*WHAT THE EXERCISE ASKS*.
Every line of the material is to be transcribed verbatim, with images omitted.

*RECORDED DATA*.
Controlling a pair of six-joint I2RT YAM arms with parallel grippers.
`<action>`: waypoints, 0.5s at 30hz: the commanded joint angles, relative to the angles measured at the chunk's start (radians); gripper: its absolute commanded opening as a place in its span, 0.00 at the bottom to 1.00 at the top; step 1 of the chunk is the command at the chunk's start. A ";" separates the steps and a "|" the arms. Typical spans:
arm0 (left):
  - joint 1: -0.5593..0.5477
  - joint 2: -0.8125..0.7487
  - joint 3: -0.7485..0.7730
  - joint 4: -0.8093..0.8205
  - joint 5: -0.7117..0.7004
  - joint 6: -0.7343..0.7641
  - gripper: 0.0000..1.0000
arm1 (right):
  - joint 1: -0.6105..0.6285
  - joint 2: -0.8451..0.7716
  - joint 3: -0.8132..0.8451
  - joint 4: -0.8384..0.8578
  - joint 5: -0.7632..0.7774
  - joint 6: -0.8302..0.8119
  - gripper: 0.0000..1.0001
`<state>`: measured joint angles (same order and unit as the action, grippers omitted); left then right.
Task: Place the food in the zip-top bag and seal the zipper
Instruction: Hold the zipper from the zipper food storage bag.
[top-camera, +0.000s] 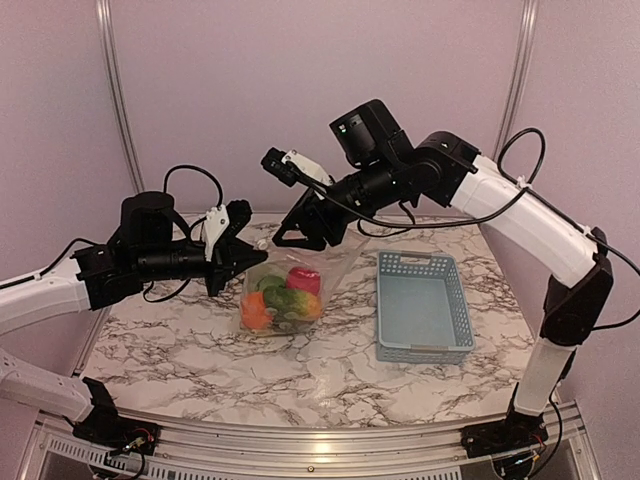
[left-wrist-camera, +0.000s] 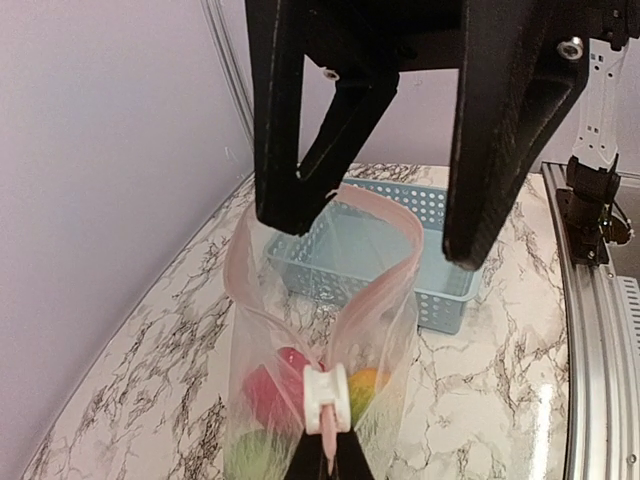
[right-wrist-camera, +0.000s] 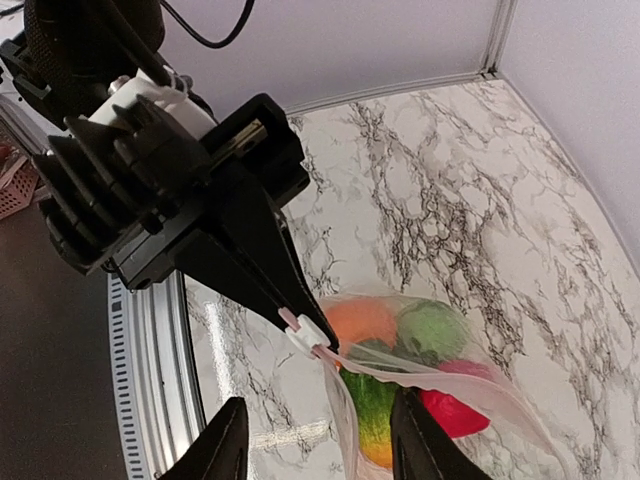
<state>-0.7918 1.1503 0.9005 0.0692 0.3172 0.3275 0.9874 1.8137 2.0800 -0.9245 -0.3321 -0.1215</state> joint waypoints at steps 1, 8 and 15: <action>-0.009 -0.056 0.040 -0.107 0.055 0.056 0.00 | 0.031 -0.001 0.007 0.031 -0.029 -0.038 0.47; -0.009 -0.088 0.045 -0.146 0.104 0.024 0.00 | 0.036 -0.002 -0.037 0.102 -0.114 -0.057 0.54; -0.009 -0.107 0.063 -0.171 0.132 -0.008 0.00 | 0.035 0.017 -0.047 0.132 -0.151 -0.100 0.56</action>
<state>-0.7979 1.0714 0.9157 -0.0753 0.4088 0.3405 1.0153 1.8145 2.0293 -0.8371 -0.4397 -0.1879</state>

*TASK OUTPUT*.
Controlling a pair of six-joint I2RT YAM arms with parallel grippers.
`<action>`: waypoints, 0.5s at 30hz: the commanded joint angles, relative to the angles measured at the chunk's start (radians); gripper: its absolute commanded opening as a place in its span, 0.00 at the bottom to 1.00 at the top; step 1 of the chunk is the command at the chunk's start. A ";" separates the steps and a "|" the arms. Typical spans:
arm0 (left):
  - joint 1: -0.5593..0.5477
  - joint 2: -0.8125..0.7487
  - joint 3: -0.7485..0.7730
  - joint 4: -0.8093..0.8205
  - joint 5: -0.7117..0.7004
  - joint 6: -0.7343..0.7641
  - gripper: 0.0000..1.0000
arm1 (right):
  - joint 1: -0.6105..0.6285
  - joint 2: -0.8451..0.7716
  - joint 3: -0.8132..0.8451
  - joint 4: -0.8384..0.8578
  - joint 5: -0.7632..0.7774
  - joint 6: -0.8302..0.8119
  - gripper: 0.0000..1.0001
`<state>`: measured joint angles (same order and unit as the action, grippers omitted); left then right.
Task: Place the food in the zip-top bag and seal the zipper
Instruction: Hold the zipper from the zipper food storage bag.
[top-camera, +0.000s] 
[left-wrist-camera, +0.000s] 
[right-wrist-camera, +0.000s] 
<state>-0.7918 1.1503 0.9005 0.0692 0.3172 0.3275 0.9874 1.8137 2.0800 -0.9245 -0.3321 -0.1215</state> joint waypoints at steps 1, 8 and 15: <action>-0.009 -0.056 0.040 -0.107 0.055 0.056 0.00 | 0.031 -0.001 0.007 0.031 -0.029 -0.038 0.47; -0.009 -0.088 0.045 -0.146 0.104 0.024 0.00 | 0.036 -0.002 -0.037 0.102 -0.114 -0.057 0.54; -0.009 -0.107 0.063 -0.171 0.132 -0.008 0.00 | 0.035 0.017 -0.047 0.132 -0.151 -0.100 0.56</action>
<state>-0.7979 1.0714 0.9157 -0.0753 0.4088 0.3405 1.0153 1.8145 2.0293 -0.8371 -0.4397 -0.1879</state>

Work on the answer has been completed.